▸ **Work item**: The full listing, returned exactly and free of pictures, is the expected answer.

▸ **Recorded data**:
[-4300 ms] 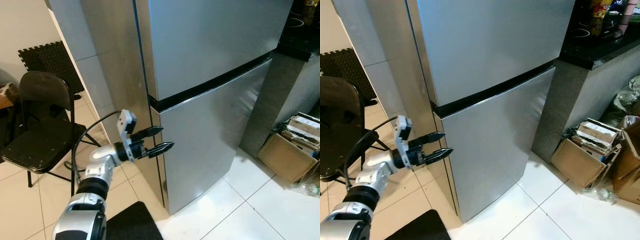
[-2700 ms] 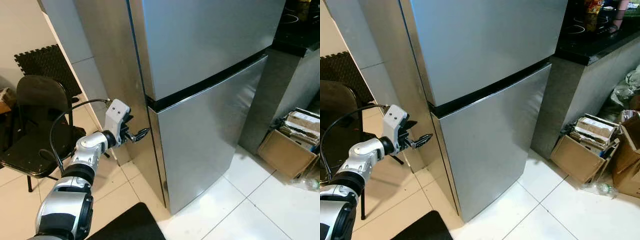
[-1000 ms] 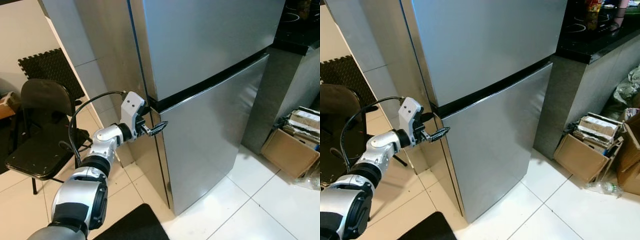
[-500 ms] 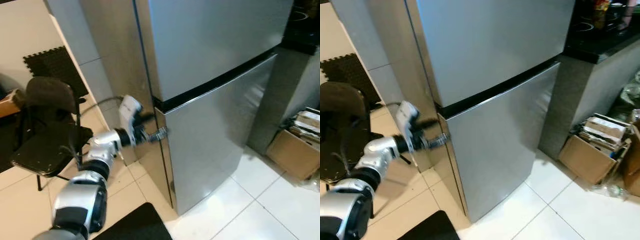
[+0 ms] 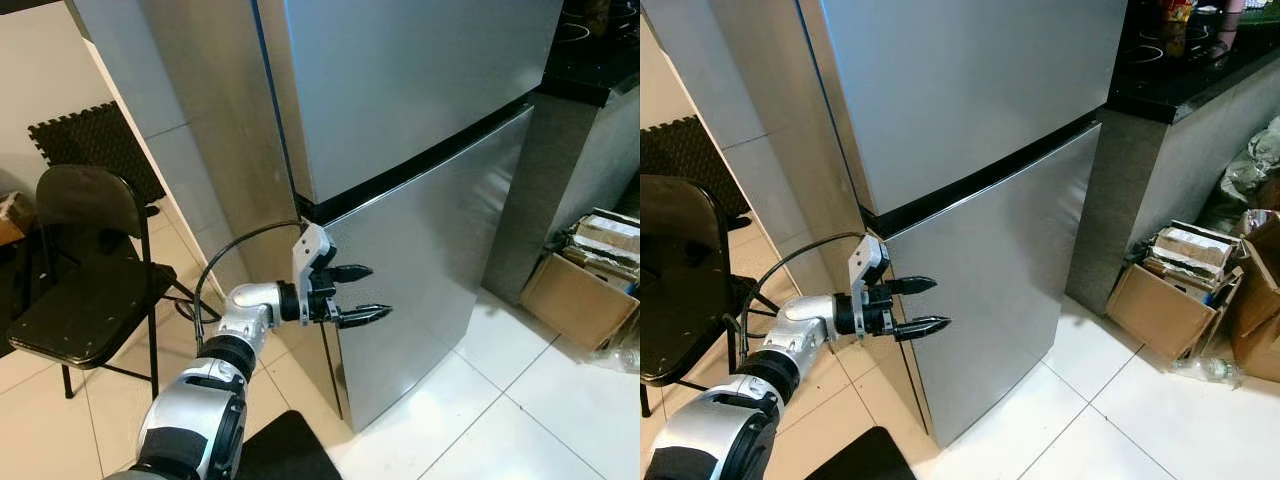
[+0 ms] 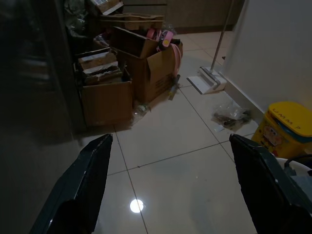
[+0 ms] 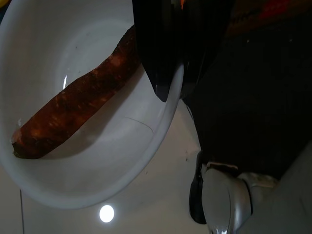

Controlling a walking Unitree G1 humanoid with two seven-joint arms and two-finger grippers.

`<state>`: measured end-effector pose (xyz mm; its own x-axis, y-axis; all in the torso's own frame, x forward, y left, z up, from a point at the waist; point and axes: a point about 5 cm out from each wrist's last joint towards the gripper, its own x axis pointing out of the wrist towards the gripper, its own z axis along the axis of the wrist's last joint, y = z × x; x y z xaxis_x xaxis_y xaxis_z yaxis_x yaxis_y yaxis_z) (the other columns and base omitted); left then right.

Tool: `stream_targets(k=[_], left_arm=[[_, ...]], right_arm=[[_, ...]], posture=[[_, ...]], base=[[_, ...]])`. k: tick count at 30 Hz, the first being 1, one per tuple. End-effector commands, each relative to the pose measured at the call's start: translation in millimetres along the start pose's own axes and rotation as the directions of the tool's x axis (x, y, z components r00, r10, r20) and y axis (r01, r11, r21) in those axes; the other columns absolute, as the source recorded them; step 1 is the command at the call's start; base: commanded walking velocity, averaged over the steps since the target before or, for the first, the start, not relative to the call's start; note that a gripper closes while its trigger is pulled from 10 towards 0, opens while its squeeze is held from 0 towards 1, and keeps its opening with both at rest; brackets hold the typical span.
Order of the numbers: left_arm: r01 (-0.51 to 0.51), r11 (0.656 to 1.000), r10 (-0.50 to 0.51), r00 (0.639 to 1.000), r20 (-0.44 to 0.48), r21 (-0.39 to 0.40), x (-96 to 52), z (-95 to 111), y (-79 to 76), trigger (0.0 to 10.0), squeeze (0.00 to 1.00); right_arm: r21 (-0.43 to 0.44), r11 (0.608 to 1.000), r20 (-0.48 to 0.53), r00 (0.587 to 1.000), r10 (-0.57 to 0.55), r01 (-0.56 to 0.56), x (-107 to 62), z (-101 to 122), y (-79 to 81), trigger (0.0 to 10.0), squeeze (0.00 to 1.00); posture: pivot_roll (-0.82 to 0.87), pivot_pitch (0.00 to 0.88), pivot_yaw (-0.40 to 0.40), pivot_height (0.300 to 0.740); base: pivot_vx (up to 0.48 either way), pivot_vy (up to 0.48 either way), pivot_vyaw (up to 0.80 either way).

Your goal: Restocking fridge

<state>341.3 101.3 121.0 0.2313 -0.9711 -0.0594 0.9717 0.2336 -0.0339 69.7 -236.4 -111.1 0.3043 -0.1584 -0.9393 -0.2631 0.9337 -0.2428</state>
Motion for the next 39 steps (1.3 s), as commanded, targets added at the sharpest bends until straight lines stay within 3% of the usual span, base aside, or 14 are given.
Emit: stream_targets(k=[1, 7, 9, 13, 14, 17, 21, 22, 23, 27, 31, 32, 33, 39], left_arm=[[-0.001, 1.000, 0.001, 1.000, -0.005, 0.006, -1.4, -2.5, -1.3, 10.0, 0.00], [-0.059, 0.998, 0.062, 0.991, -0.122, 0.031, -11.2, -20.7, -3.2, 10.0, 0.00], [-0.162, 0.985, 0.171, 0.956, -0.239, 0.060, -30.8, -35.0, 0.9, 10.0, 0.00], [-0.215, 0.974, 0.226, 0.942, -0.249, 0.073, -38.6, -36.0, 4.4, 10.0, 0.00], [-0.282, 0.955, 0.295, 0.923, -0.247, 0.087, -52.1, -35.1, 9.4, 10.0, 0.00], [-0.329, 0.940, 0.340, 0.910, -0.236, 0.086, -63.9, -33.3, 13.0, 10.0, 0.00], [-0.423, 0.892, 0.453, 0.824, -0.341, 0.160, -99.7, -35.0, 20.8, 10.0, 0.00], [-0.423, 0.892, 0.453, 0.824, -0.341, 0.160, -99.7, -35.0, 20.8, 10.0, 0.00], [-0.479, 0.846, 0.533, 0.756, -0.380, 0.235, -115.1, -31.2, 27.3, 10.0, 0.00], [-0.554, 0.780, 0.623, 0.735, -0.269, 0.292, -117.9, -13.1, 36.6, 10.0, 0.00], [-0.604, 0.757, 0.634, 0.771, -0.061, 0.250, -108.4, 9.4, 41.1, 10.0, 0.00], [-0.582, 0.782, 0.602, 0.798, -0.029, 0.224, -103.8, 11.8, 39.8, 10.0, 0.84], [-0.564, 0.801, 0.577, 0.816, -0.009, 0.200, -100.5, 12.9, 38.7, 10.0, 1.00], [-0.486, 0.871, 0.482, 0.874, 0.066, 0.076, -88.0, 16.3, 35.5, 10.0, 1.00]], right_arm=[[0.011, 1.000, 0.007, 1.000, 0.002, -0.002, 0.2, 1.3, 2.7, 10.0, 0.00], [0.010, 1.000, 0.008, 1.000, 0.002, -0.002, 0.3, 2.1, 2.5, 10.0, 0.00], [0.009, 1.000, 0.008, 1.000, 0.003, -0.003, 0.5, 2.9, 2.2, 10.0, 0.00], [0.008, 1.000, 0.009, 1.000, 0.004, -0.004, 0.5, 3.2, 2.2, 10.0, 0.00], [0.007, 1.000, 0.009, 1.000, 0.005, -0.005, 0.6, 3.7, 2.1, 10.0, 0.00], [0.006, 1.000, 0.009, 1.000, 0.005, -0.005, 0.7, 4.0, 1.8, 10.0, 0.00], [0.002, 1.000, 0.008, 1.000, 0.002, -0.002, 0.7, 4.6, -0.5, 10.0, 0.00], [0.002, 1.000, 0.008, 1.000, 0.002, -0.002, 0.7, 4.6, -0.5, 10.0, 0.00], [0.000, 1.000, 0.010, 1.000, 0.001, -0.001, 0.9, 5.9, -1.3, 10.0, 0.00], [-0.002, 1.000, 0.015, 1.000, 0.001, -0.001, 1.2, 8.1, -1.2, 10.0, 0.00], [-0.004, 1.000, 0.018, 1.000, 0.003, -0.003, 1.4, 9.1, -0.8, 10.0, 0.00], [-0.004, 1.000, 0.018, 1.000, 0.003, -0.003, 1.4, 9.1, -0.7, 10.0, 0.00], [-0.004, 1.000, 0.018, 1.000, 0.003, -0.003, 1.4, 9.0, -0.7, 10.0, 0.00], [-0.002, 1.000, 0.015, 1.000, 0.002, -0.002, 1.2, 7.6, -0.5, 10.0, 0.00]], posture=[[-0.13, 0.000, 0.088, 0.740], [-0.12, 0.000, 0.086, 0.740], [-0.12, 0.000, 0.085, 0.740], [-0.12, 0.000, 0.084, 0.740], [-0.12, 0.000, 0.085, 0.740], [-0.12, 0.000, 0.083, 0.740], [-0.11, 0.000, 0.084, 0.740], [-0.11, 0.000, 0.084, 0.740], [-0.11, 0.000, 0.084, 0.740], [-0.10, 0.000, 0.082, 0.740], [-0.10, 0.000, 0.080, 0.740], [-0.11, 0.000, 0.081, 0.740], [-0.11, 0.000, 0.081, 0.740], [-0.12, 0.000, 0.081, 0.740]], base=[[0.000, 0.000, 0.00], [0.000, 0.000, 0.00], [0.000, 0.000, 0.00], [0.000, 0.000, 0.00], [0.000, 0.000, 0.00], [0.000, 0.000, 0.00], [0.000, 0.000, 0.00], [0.000, 0.000, 0.00], [0.000, 0.000, 0.00], [0.000, 0.000, 0.00], [0.000, 0.000, 0.00], [0.000, 0.000, 0.00], [0.000, 0.000, 0.00], [0.000, 0.000, 0.00]])
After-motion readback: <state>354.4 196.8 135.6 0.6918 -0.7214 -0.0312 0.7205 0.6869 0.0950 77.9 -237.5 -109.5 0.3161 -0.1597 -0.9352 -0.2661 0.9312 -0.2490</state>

▸ **Output**:
[-4300 ms] 
[-2700 ms] 
[-1000 ms] 
[-500 ms] 
[+0 ms] 
[+0 ms] 
[+0 ms] 

Controlling a walking Unitree G1 humanoid with two seven-joint arms and two-finger grippers.

`<state>`: measured end-effector pose (xyz mm; its own x-axis, y-axis; all in the torso's own frame, x forward, y left, z up, from a point at the waist; point and axes: a point about 5 cm out from each wrist's last joint towards the gripper, its own x axis pointing out of the wrist towards the gripper, its own z axis along the axis of the wrist's last joint, y = z × x; x y z xaxis_x xaxis_y xaxis_z yaxis_x yaxis_y yaxis_z) (the other columns and base omitted); left then right.

Tool: `stream_targets(k=[_], left_arm=[[_, ...]], right_arm=[[_, ...]], posture=[[_, ...]], base=[[_, ...]])`. k: tick count at 30 Hz, the first being 1, one per tuple. End-effector commands, each relative to the pose measured at the call's start: translation in millimetres along the start pose's own axes and rotation as the directions of the tool's x axis (x, y, z components r00, r10, r20) and y axis (r01, r11, r21) in those axes; the other columns absolute, as the source recorded them; step 1 is the command at the call's start; base: commanded walking velocity, averaged over the steps since the target before or, for the first, the start, not relative to the call's start; note that a gripper closes while its trigger is pulled from 10 towards 0, opens while its squeeze is held from 0 towards 1, and keeps its opening with both at rest; brackets hold the typical span.
Order of the numbers: left_arm: r01 (-0.51 to 0.51), r11 (0.656 to 1.000), r10 (-0.50 to 0.51), r00 (0.639 to 1.000), r20 (-0.44 to 0.48), r21 (-0.39 to 0.40), x (-96 to 52), z (-95 to 111), y (-79 to 76), trigger (0.0 to 10.0), squeeze (0.00 to 1.00); right_arm: r21 (-0.43 to 0.44), r11 (0.608 to 1.000), r20 (-0.48 to 0.53), r00 (0.587 to 1.000), r10 (-0.57 to 0.55), r01 (-0.56 to 0.56), x (-107 to 62), z (-101 to 122), y (-79 to 81), trigger (0.0 to 10.0), squeeze (0.00 to 1.00); posture: pivot_roll (-0.82 to 0.87), pivot_pitch (0.00 to 0.88), pivot_yaw (-0.40 to 0.40), pivot_height (0.300 to 0.740); base: pivot_vx (up to 0.48 either way), pivot_vy (up to 0.48 either way), pivot_vyaw (up to 0.80 either way).

Your goal: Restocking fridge

<state>341.3 101.3 121.0 0.2313 -0.9711 -0.0594 0.9717 0.2336 -0.0339 69.7 -236.4 -111.1 0.3043 -0.1584 -0.9393 -0.2631 0.9337 -0.2428</state>
Motion for the next 39 steps (1.3 s), as commanded, targets added at the sharpest bends until straight lines stay within 3% of the usual span, base aside, or 14 are given.
Emit: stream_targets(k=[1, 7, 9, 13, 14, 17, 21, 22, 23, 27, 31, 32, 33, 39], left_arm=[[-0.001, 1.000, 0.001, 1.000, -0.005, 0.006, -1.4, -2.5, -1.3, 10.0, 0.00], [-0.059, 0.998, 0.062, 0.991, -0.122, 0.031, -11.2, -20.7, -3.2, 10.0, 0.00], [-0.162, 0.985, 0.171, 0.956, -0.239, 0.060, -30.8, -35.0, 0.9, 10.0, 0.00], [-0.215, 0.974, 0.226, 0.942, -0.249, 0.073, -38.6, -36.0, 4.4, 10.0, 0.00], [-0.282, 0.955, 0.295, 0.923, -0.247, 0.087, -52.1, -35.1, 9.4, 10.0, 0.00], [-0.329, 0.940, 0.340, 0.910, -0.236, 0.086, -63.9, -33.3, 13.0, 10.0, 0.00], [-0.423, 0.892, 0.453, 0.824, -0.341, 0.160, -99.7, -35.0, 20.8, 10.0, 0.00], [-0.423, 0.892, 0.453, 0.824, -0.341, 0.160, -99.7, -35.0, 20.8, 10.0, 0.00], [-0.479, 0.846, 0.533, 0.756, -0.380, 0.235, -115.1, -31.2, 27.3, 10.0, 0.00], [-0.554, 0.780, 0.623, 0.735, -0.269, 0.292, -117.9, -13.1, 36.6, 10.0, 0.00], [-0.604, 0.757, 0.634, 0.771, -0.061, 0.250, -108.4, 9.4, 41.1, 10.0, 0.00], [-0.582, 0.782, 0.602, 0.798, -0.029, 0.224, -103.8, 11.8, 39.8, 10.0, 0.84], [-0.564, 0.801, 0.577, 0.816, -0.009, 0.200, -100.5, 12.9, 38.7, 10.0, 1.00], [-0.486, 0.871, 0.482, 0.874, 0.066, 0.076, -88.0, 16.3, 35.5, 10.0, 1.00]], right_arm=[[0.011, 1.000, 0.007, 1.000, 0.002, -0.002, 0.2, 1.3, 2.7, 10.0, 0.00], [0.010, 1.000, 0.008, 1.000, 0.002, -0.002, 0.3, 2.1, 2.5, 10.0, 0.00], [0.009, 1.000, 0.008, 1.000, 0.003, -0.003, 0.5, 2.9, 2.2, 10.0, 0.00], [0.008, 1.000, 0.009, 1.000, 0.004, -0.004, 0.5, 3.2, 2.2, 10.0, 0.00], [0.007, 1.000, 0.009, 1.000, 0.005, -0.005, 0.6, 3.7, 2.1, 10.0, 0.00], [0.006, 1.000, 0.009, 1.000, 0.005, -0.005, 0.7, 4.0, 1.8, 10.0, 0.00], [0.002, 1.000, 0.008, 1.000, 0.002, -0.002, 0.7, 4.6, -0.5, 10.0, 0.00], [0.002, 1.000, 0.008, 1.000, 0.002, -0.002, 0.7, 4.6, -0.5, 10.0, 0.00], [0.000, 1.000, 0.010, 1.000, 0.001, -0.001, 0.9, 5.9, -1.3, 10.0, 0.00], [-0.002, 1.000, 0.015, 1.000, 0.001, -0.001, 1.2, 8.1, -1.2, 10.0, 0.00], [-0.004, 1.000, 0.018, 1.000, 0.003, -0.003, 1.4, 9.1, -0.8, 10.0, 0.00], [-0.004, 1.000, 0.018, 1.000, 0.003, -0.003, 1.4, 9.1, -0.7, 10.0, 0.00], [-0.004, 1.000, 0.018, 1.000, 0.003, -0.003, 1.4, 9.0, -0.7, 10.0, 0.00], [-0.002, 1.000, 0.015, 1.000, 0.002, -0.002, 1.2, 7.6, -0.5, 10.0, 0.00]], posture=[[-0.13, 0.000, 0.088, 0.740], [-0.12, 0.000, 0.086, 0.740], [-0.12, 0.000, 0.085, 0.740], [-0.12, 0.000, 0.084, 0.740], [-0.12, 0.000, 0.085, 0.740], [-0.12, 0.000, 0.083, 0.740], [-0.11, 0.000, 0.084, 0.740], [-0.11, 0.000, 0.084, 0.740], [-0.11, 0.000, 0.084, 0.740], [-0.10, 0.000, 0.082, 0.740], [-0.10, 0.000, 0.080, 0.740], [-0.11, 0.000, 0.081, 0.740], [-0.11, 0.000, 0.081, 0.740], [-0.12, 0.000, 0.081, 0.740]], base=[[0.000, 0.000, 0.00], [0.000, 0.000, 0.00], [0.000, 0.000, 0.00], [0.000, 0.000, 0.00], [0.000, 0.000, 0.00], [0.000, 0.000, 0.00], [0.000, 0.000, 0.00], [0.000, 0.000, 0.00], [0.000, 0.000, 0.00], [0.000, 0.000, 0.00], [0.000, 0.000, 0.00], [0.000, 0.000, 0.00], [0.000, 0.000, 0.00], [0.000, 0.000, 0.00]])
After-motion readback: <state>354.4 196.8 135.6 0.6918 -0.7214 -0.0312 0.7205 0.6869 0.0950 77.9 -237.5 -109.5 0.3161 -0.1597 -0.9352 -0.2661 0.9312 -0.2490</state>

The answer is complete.